First segment bearing chaetae and a pair of dorsal and ventral tentacular cirri. Scales overlap, covering the body. The first pair of scales are round, the rest oval to kidney-shaped, at least half of the margins fringed with short papillae, the surfaces with small tubercles and a row of larger tubercles on the outer border. Notopodia are small mounds with a ventral acicular ligule and many chaetae. Notopodial chaetae spinose with blunt tips.
Neuropodia well developed with an anterior ligule and chaetae.
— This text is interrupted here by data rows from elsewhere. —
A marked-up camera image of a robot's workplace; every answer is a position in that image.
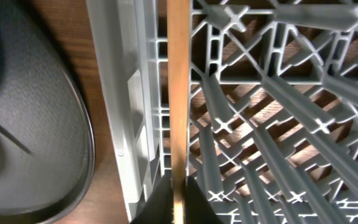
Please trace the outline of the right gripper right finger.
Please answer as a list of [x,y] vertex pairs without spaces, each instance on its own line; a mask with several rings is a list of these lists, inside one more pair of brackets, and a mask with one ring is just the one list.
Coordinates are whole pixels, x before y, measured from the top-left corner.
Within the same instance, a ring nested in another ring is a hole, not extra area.
[[223,224],[204,197],[196,180],[187,178],[185,189],[186,224]]

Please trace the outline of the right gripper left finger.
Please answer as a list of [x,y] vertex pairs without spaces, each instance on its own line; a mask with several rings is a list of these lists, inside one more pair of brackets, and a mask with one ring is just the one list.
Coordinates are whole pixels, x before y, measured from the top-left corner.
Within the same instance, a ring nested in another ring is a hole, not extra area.
[[172,221],[172,178],[170,174],[165,174],[131,224],[171,224]]

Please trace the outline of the wooden chopstick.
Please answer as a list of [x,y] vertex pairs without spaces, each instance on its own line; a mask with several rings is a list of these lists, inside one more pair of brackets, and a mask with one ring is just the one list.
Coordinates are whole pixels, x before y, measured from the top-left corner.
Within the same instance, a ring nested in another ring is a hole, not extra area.
[[173,222],[185,223],[190,63],[190,0],[167,1],[168,100]]
Neuropodial chaetae spinose with bidentate tips, a few in the lower position with unidentate tips (H. impar-detail).

Size:
Up to 25 mm for 40 chaetigers.

Colour:
Scales brownish, sometimes with one or more dark patches. Surface tubercles in these patches often with a halo of pale colour.

Habitat:
Littoral on rocky shores, sublittoral to 655 m on a variety of bottoms.

Distribution:
Arctic, North Atlantic up to the Mediterranean, English Channel, whole North Sea, Skagerrak, Kattegat, Ă–resund, Belts to Bay of Kiel.